The protestors built several barricades in the vicinity and set some of them on fire, he said, while television footage showed demonstrators hurling sticks and stones at police. The security forces returned to the neighborhood several hours later as the protestors had rebuilt their barricades. The officers again used water cannon and tear gas against a group of hooded men guarding barricades in front of two neighboring houses, where all the strikers gathered following the initial clashes. Ambulances and firefighters were also deployed, Anatolia news agency said, while the NTV news channel showed an armored vehicle burning.

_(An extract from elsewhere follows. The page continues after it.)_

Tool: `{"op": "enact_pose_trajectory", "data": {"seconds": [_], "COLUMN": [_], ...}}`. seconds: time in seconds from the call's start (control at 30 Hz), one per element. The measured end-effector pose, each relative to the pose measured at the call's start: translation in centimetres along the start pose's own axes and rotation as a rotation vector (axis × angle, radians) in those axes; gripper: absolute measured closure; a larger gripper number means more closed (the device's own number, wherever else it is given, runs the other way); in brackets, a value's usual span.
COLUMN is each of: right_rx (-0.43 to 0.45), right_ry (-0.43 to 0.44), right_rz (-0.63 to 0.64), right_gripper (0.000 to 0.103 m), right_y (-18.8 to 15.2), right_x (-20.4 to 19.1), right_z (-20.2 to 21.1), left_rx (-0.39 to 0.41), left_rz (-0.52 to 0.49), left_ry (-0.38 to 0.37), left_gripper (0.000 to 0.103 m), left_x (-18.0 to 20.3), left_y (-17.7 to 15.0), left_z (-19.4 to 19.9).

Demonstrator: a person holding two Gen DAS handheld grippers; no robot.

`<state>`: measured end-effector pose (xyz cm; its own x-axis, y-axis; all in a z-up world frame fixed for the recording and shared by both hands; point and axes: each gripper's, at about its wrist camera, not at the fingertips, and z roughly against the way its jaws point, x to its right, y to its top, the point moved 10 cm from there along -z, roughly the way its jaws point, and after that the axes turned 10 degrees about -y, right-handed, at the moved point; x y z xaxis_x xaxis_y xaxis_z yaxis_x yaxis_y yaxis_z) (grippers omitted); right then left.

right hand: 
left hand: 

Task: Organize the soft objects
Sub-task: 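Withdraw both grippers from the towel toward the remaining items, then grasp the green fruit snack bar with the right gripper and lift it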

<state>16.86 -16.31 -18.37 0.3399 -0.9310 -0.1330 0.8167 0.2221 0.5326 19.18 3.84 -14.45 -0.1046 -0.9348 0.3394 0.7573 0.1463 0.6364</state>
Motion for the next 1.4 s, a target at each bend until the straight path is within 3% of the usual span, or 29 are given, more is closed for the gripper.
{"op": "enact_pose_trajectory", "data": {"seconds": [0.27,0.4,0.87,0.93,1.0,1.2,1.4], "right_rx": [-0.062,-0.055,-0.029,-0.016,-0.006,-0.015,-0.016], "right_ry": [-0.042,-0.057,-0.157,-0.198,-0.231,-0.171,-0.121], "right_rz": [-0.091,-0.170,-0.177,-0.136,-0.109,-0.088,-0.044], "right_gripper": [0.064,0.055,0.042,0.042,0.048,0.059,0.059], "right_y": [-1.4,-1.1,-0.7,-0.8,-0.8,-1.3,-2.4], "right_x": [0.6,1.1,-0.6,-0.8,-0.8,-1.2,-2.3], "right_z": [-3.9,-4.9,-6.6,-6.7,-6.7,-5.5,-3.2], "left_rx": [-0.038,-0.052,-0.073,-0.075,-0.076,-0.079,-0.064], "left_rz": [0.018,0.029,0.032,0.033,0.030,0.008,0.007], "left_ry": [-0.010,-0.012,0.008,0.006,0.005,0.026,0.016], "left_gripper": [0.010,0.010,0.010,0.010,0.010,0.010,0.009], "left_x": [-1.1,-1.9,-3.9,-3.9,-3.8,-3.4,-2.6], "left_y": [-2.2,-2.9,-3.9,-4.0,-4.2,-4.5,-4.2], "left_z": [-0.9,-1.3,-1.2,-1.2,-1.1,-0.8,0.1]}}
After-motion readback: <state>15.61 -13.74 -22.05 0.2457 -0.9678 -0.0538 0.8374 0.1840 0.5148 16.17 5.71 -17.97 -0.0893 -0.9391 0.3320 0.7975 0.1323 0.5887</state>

An activist inside one of the houses told AFP over the telephone that they would set themselves ablaze if police raided the buildings. "This will be our only response... Unfortunately, we do not have weapons," the unnamed man said. Following Monday's suicide bombing, Interior Minister Rustu Kazim Yucelen had warned of tough action against the hunger strikers. The protestors, backed by rights activists, say the new jails, where cells for up to three people replaced dormitories housing dozens, alienates inmates from fellow prisoners and leaves them more vulnerable to mistreatment.

But Ankara has ruled out a return to the dormitory system, maintaining that the packed compounds were the main factor behind frequent riots and hostage-taking incidents in its unruly jails. Several laws aimed at improving prison conditions have failed to satisfy the strikers.